Just a bit over three years ago, all of my colleagues, friends, and family members were asking me if I was crazy. I was working at a job that I loved (and was good at) with people that I loved. I held the insurance for our family. There was no real reason for me to quit my job and start working with Scott at 2 Fish Company. But, like a crazy person, I did. I left my job, gave up my steady income and insurance, and threw my pole into the 2 Fish Co. pond.
But the real reason I did it was that it was the right thing. Just a few short months before I joined 2 Fish Company, we added a fourth child to our family. She came to us, five years old, with very little English and a bucket full of charm. She came from China, so we knew very little about her medical background. She needed lots of doctor visits, potential therapies, and school meetings. Adding her to our family of three already-busy teenage boys felt a bit overwhelming at times. I worried about asking for time off (although my workplace was very understanding), having to leave early, and rearranging schedules to get my work done. The idea of working with Scott and having the flexibility to leave during the day felt really good to me. And I got to sit across from Scott all day every day (now you know why folks were asking me if I was crazy). I could think of nothing better.
I wasn’t sure what I would actually be doing with Scott, but I was game for a new adventure. When I started, I spent weeks organizing receipts and entering them into our accounting software. I started to wonder at that point if I was crazy. Slowly, I began to work on coordinating photo shoots and gathering details for a publication we were working on. My role was leaning towards a project management position, but I still was not talking to enough people. I loved meeting new clients and getting to know what they did and how 2 Fish Co. could partner with them. It quickly became clear that I really am a relationship person and need to leave the details to others to worry about.
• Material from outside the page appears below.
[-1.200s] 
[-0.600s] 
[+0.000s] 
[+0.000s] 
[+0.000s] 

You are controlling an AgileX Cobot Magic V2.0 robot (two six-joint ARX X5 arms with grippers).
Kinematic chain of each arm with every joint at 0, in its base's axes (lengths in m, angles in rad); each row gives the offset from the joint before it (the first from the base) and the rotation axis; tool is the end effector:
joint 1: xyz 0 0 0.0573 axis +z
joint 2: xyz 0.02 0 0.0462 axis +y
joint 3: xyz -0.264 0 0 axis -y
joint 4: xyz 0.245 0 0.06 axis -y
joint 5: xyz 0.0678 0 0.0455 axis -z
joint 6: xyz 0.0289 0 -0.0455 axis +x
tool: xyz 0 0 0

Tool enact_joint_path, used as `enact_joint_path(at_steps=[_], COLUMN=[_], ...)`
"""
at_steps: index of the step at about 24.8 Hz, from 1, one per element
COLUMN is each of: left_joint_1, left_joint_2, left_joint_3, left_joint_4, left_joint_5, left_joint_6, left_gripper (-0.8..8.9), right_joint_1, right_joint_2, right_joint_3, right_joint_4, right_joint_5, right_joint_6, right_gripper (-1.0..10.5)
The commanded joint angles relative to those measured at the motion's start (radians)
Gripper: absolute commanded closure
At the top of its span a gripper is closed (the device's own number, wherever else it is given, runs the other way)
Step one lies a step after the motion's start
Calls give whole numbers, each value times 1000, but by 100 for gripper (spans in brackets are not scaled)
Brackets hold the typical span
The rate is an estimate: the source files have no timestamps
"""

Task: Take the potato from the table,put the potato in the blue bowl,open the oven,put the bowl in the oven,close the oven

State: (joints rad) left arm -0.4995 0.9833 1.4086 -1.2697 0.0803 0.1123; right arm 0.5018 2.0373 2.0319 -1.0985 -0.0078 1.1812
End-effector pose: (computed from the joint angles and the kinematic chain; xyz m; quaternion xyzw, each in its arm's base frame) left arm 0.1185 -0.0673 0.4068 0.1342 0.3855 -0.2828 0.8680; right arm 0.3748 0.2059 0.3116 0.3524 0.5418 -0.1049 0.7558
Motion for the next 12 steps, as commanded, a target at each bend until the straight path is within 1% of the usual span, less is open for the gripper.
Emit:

I knew that I would have a lot to learn, changing career paths at forty-something. I would learn about myself and the workings of a marketing company, but a pleasant surprise was how much I learned about Scott. When we joined professional forces, we had been married for over twenty years. That is a long time. We had been through a lot together. To be honest, I had been privy to watching him work from our basement. I thought I had seen all that there was to this dude! He had layers that I had not seen before.
One of the first layers was revealed through managing a stressful mistake. While it was clear that a mistake was made, I thought the there was plenty of blame for all of the parties involved. But Scott took it on himself. He named the issue, owned it, apologized, and made it better. He truly humbled himself. The effect was remarkable. All of the parties involved immediately claimed their own part in the mistake, and, instead of wasting time placing blame or pointing fingers, they worked together to rectify the problem. Practicing servant leadership—it worked!
I have been able to see Scott through other people’s eyes, and it has shown me gifts and talents that I had never experienced before. He is able to listen to a person or company’s needs, to see their whole picture. He asks good, probing questions that folks often didn’t even think needed answering. He wants to know and understand the companies he does work for, getting to understand culture, product, and how to serve. They look to him as a part their team, trusting him and his vision. He likes to joke that people like him but love me. The truth is that the relationships that Scott has cultivated with some of our clients are long-term, and he is just as loved (I am still more fun!).
What I have most loved is having what I already knew solidified: that we are better together. I often remind Scott that I don’t need him, but that I choose him. That we choose each other. That is the miracle, right? That I bring something to the table, he brings something else, and together we form something miraculously creative. It is what 2 Fish Co. does with each other and with the clients that we are privileged to serve.
“How do you work together every day?” people ask us. The truth is that we chose each other a long time ago. The only way that 2 Fish Co. would really take off is if we were in it together. Do we argue, to the chagrin of our employees? Yes. But, most of the time, we are having a whole lot of fun (which may also be to the chagrin of our employees) and working to find the best creative solutions for our clients. What could be better!?